Выбрать главу

‘How many bucks did you bag?’

‘Me? None. I fired in the air. It’s an appalling pursuit. You see a beautiful animal nibbling on a rosebush, and what do you do? Chew it up with two barrels’ worth.’ He took off his spectacles, breathed on the glass, and applied his crumpled handkerchief (he did this every three or four minutes). ‘Quite nice countryside. Even a decent hotel on the lake. It’s not all hovels and yurts. But why did I say yes? Wolfram Prufer. I had two dinners with him à deux. A remarkably stupid young man. Mr Thomsen, Dr Seedig tells me there’s no ethyl acetate. I don’t know what that means. Do you?’

‘Yes. No colorimetric measurements. We have the acetic acid.
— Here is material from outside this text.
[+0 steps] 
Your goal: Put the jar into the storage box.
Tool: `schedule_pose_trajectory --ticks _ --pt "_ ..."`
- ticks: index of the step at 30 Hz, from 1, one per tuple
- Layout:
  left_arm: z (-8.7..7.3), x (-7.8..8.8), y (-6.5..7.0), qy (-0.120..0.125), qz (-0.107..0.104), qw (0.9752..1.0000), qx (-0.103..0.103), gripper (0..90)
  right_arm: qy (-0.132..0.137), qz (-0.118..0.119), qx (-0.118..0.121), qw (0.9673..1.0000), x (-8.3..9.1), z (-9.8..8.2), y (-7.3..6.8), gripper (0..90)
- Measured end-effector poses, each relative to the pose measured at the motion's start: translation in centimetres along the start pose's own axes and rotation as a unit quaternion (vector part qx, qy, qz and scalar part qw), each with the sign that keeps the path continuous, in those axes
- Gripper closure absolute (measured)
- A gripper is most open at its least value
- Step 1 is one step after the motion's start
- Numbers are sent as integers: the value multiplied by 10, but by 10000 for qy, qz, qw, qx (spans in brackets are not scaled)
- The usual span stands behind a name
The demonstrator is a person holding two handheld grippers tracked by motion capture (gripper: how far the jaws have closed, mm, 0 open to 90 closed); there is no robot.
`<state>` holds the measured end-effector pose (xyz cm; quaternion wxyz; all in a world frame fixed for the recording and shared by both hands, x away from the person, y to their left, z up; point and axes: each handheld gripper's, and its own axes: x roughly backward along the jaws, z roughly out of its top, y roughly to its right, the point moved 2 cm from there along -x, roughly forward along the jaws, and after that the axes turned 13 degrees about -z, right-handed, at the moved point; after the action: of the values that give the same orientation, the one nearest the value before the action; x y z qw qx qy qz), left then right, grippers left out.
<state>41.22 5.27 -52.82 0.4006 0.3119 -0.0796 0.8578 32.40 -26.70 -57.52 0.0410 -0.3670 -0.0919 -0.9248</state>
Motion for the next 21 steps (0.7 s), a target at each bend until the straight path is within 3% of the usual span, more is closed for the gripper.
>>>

But there’s no ethyl alcohol.’

For a while we talked about the shortage, or the non-existence, hereabouts, of ethyl alcohol. We then moved on to the sorry state of the hydrogenation plant.

‘Well, tell that to Berlin. Mr Thomsen, have you thought about my proposal?’

‘I have. The modifications you suggest sound quite sensible. On the face of it. But you’re forgetting something, Mr Burckl. For the most part we’re dealing with Jews.’

Burckl’s large brown eyes lost all their light.

‘I can assure you’, I went on, ‘that in the office of the Reichsleiter there’s no disagreement about this. The entire upper echelon is unanimous on the point.’

‘Yes, yes.’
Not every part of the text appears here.